What to produce -
Word for word, transcribe every line below.

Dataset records

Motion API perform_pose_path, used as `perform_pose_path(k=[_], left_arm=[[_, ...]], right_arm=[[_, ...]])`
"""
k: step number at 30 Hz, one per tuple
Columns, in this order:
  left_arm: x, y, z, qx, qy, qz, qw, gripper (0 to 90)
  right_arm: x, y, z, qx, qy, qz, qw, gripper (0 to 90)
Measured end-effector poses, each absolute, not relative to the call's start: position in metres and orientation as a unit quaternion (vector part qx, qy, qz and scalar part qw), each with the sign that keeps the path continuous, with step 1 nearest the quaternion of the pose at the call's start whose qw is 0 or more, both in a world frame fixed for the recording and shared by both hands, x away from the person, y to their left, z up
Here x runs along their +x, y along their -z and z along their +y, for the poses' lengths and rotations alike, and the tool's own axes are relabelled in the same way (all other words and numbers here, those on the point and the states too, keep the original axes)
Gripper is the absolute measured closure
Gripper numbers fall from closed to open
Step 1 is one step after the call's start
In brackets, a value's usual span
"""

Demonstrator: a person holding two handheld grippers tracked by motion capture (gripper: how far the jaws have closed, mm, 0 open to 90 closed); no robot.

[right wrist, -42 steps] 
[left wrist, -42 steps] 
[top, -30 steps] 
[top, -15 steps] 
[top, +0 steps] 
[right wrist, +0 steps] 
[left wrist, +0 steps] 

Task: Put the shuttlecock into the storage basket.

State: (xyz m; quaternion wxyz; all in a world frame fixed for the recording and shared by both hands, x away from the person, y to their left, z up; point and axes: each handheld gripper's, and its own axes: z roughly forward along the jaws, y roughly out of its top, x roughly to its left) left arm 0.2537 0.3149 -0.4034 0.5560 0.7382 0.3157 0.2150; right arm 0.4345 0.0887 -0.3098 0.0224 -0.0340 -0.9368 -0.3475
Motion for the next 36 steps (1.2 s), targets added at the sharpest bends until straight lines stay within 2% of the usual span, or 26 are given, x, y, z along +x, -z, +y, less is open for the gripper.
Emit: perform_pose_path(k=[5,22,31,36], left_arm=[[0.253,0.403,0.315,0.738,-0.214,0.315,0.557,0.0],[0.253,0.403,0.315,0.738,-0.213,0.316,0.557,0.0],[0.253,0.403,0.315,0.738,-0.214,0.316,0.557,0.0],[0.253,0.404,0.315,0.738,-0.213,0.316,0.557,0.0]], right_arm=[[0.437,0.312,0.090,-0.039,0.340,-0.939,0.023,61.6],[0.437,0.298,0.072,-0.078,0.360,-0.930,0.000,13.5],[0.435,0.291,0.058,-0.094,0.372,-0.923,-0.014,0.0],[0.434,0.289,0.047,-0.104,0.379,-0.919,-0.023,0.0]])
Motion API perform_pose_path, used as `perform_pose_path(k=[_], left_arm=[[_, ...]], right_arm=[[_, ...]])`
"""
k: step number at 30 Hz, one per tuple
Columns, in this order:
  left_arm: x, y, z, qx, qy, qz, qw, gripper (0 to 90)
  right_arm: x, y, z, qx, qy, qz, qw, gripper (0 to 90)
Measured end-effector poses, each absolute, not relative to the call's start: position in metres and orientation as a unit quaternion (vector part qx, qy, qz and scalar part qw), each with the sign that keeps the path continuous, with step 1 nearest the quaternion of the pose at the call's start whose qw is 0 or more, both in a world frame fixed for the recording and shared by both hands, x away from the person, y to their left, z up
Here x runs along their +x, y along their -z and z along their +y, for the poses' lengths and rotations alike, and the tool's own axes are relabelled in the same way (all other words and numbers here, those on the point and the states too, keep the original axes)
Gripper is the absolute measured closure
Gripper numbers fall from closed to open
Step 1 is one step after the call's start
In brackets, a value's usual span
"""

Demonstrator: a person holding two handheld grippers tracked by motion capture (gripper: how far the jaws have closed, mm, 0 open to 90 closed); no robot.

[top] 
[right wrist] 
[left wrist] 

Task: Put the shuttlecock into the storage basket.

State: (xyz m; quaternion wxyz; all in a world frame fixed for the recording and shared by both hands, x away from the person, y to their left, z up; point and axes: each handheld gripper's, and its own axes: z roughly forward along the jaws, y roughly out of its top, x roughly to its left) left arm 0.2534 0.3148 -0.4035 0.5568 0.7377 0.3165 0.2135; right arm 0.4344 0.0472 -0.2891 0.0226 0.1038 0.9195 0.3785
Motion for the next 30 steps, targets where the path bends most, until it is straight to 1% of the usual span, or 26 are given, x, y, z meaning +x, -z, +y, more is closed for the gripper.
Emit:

Exercise response -
Motion API perform_pose_path, used as `perform_pose_path(k=[_], left_arm=[[_, ...]], right_arm=[[_, ...]])`
"""
k: step number at 30 Hz, one per tuple
Columns, in this order:
  left_arm: x, y, z, qx, qy, qz, qw, gripper (0 to 90)
  right_arm: x, y, z, qx, qy, qz, qw, gripper (0 to 90)
Measured end-effector poses, each absolute, not relative to the call's start: position in metres and orientation as a unit quaternion (vector part qx, qy, qz and scalar part qw), each with the sign that keeps the path continuous, with step 1 nearest the quaternion of the pose at the call's start whose qw is 0 or more, both in a world frame fixed for the recording and shared by both hands, x away from the person, y to their left, z up
Here x runs along their +x, y along their -z and z along their +y, for the poses' lengths and rotations alike, and the tool's own axes are relabelled in the same way (all other words and numbers here, those on the point and the states too, keep the original axes)
Gripper is the absolute measured closure
Gripper numbers fall from closed to open
Step 1 is one step after the call's start
In brackets, a value's usual span
"""

Demonstrator: a person holding two handheld grippers tracked by motion capture (gripper: how far the jaws have closed, mm, 0 open to 90 closed); no robot.

[right wrist, -42 steps] 
[left wrist, -42 steps] 
[top, -30 steps] 
[top, -15 steps] 
[top, +0 steps] 
[right wrist, +0 steps] 
[left wrist, +0 steps] 

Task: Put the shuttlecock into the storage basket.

State: (xyz m; quaternion wxyz; all in a world frame fixed for the recording and shared by both hands, x away from the person, y to their left, z up; point and axes: each handheld gripper's, and its own axes: z roughly forward along the jaws, y roughly out of its top, x roughly to its left) left arm 0.2537 0.3149 -0.4034 0.5560 0.7382 0.3157 0.2150; right arm 0.4345 0.0887 -0.3098 0.0224 -0.0340 -0.9368 -0.3475
Motion for the next 36 steps (1.2 s), targets added at the sharpest bends until straight lines stay within 2% of the usual span, or 26 are given, x, y, z along +x, -z, +y, less is open for the gripper.
Emit: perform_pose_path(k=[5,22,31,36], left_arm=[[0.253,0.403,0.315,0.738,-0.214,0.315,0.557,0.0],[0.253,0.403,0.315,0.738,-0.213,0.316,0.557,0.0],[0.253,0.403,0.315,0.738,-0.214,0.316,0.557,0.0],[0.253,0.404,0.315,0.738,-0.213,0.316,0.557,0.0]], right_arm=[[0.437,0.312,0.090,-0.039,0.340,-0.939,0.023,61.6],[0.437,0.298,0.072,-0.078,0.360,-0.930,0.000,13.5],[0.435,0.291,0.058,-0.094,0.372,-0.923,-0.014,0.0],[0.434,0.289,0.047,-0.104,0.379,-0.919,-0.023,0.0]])
Motion API perform_pose_path, used as `perform_pose_path(k=[_], left_arm=[[_, ...]], right_arm=[[_, ...]])`
"""
k: step number at 30 Hz, one per tuple
Columns, in this order:
  left_arm: x, y, z, qx, qy, qz, qw, gripper (0 to 90)
  right_arm: x, y, z, qx, qy, qz, qw, gripper (0 to 90)
Measured end-effector poses, each absolute, not relative to the call's start: position in metres and orientation as a unit quaternion (vector part qx, qy, qz and scalar part qw), each with the sign that keeps the path continuous, with step 1 nearest the quaternion of the pose at the call's start whose qw is 0 or more, both in a world frame fixed for the recording and shared by both hands, x away from the person, y to their left, z up
Here x runs along their +x, y along their -z and z along their +y, for the poses' lengths and rotations alike, and the tool's own axes are relabelled in the same way (all other words and numbers here, those on the point and the states too, keep the original axes)
Gripper is the absolute measured closure
Gripper numbers fall from closed to open
Step 1 is one step after the call's start
In brackets, a value's usual span
"""

Demonstrator: a person holding two handheld grippers tracked by motion capture (gripper: how far the jaws have closed, mm, 0 open to 90 closed); no robot.

[top] 
[right wrist] 
[left wrist] 

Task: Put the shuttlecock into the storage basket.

State: (xyz m; quaternion wxyz; all in a world frame fixed for the recording and shared by both hands, x away from the person, y to their left, z up; point and axes: each handheld gripper's, and its own axes: z roughly forward along the jaws, y roughly out of its top, x roughly to its left) left arm 0.2534 0.3148 -0.4035 0.5568 0.7377 0.3165 0.2135; right arm 0.4344 0.0472 -0.2891 0.0226 0.1038 0.9195 0.3785
Motion for the next 30 steps, targets where the path bends most, until it is straight to 1% of the usual span, or 26 are given, x, y, z meaning +x, -z, +y, more is closed for the gripper.
Emit:

The requested output has been produced.